[[ RECORD EXCERPTS, beginning ]]

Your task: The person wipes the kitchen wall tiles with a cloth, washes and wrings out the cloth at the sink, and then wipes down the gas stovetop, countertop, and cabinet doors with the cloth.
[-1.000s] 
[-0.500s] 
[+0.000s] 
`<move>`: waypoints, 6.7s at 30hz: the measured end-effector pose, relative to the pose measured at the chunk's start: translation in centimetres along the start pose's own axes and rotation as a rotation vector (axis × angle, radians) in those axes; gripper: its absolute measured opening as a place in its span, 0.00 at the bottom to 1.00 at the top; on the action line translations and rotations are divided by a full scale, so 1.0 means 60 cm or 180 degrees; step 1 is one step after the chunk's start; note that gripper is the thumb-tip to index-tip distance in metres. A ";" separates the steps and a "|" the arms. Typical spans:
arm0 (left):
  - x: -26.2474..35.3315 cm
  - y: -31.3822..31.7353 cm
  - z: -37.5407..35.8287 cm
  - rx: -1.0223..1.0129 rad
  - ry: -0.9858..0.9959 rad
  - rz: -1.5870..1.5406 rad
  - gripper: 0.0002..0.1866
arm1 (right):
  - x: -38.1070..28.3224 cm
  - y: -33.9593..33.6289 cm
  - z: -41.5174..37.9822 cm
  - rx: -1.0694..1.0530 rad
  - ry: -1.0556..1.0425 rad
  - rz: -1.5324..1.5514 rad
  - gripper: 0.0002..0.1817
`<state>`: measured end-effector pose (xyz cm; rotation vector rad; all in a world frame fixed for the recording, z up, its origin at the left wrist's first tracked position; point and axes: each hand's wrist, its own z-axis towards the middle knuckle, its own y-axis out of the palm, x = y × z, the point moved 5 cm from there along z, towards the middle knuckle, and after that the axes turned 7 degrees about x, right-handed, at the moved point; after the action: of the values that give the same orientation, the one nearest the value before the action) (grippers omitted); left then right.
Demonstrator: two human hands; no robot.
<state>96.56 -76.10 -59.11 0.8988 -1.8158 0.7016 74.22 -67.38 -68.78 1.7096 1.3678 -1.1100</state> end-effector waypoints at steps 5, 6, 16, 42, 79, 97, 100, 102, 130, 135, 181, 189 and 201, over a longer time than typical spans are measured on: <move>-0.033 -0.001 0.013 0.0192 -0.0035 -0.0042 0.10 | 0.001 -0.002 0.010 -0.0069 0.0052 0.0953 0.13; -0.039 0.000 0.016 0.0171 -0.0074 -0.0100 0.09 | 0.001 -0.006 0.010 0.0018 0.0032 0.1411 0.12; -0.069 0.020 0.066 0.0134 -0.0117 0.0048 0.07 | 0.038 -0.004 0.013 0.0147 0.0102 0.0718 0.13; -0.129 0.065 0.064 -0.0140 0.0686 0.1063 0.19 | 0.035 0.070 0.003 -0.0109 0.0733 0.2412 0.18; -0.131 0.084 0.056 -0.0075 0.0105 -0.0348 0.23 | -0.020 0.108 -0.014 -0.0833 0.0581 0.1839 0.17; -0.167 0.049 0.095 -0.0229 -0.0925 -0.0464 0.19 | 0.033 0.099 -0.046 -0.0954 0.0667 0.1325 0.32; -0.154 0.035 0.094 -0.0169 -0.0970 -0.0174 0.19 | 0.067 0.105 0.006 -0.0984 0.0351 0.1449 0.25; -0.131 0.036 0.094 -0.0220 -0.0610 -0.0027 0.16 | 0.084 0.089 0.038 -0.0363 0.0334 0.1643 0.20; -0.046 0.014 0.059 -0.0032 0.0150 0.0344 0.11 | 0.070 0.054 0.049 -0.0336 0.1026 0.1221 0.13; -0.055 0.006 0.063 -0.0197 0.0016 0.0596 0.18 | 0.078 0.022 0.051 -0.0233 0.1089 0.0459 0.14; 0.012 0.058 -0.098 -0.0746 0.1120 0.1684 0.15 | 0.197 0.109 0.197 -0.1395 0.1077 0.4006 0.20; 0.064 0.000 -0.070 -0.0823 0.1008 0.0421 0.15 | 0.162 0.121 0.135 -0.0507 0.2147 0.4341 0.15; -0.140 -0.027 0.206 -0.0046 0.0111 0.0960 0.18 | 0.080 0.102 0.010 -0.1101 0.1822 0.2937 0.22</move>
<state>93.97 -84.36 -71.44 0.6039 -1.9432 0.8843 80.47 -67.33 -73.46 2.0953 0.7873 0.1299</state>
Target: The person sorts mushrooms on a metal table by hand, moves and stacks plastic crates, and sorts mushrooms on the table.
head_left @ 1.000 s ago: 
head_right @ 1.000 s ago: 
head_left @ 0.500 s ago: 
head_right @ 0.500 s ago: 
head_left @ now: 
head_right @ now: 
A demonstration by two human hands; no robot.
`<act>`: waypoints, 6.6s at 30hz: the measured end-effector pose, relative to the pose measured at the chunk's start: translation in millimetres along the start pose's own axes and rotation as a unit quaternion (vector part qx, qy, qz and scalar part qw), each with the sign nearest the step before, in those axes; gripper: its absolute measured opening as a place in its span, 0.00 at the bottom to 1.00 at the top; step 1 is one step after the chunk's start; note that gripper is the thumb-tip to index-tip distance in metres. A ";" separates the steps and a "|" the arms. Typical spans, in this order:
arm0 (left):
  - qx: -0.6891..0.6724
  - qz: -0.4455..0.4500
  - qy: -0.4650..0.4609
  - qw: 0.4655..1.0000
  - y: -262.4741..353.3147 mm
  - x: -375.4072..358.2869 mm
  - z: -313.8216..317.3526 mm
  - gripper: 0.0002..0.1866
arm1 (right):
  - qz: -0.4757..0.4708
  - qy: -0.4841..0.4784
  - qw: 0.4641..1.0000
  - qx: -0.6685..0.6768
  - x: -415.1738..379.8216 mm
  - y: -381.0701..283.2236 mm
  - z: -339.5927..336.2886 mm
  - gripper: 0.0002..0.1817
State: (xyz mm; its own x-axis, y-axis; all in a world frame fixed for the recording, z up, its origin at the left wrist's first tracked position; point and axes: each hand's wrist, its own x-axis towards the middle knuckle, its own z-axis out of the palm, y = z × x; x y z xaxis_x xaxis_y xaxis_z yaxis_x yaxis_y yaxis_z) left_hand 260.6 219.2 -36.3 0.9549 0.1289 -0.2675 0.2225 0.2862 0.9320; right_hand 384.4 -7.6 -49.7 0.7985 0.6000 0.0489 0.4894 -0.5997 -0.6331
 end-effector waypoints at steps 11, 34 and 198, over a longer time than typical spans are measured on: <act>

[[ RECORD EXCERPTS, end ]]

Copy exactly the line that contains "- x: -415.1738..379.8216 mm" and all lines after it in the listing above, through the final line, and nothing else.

  - x: -415.1738..379.8216 mm
  - y: -381.0701..283.2236 mm
  - z: -339.5927..336.2886 mm
  - gripper: 0.0002..0.1817
State: (xyz mm; its own x-axis, y-axis; all in a world frame fixed for the recording, z up, its origin at the left wrist's first tracked position; point and axes: each hand's wrist, its own x-axis towards the middle knuckle, its own z-axis out of the palm, y = z × x; x y z xaxis_x xaxis_y xaxis_z yaxis_x yaxis_y yaxis_z) left_hand 260.6 219.2 -36.3 0.9549 0.1289 -0.2675 0.2225 0.2862 0.9320; right_hand 384.4 -7.6 -49.7 0.7985 0.6000 0.0489 0.4894 -0.5997 -0.6331
 end-effector waypoints at steps 11, 34 and 198, over a longer time than typical spans are measured on: <act>

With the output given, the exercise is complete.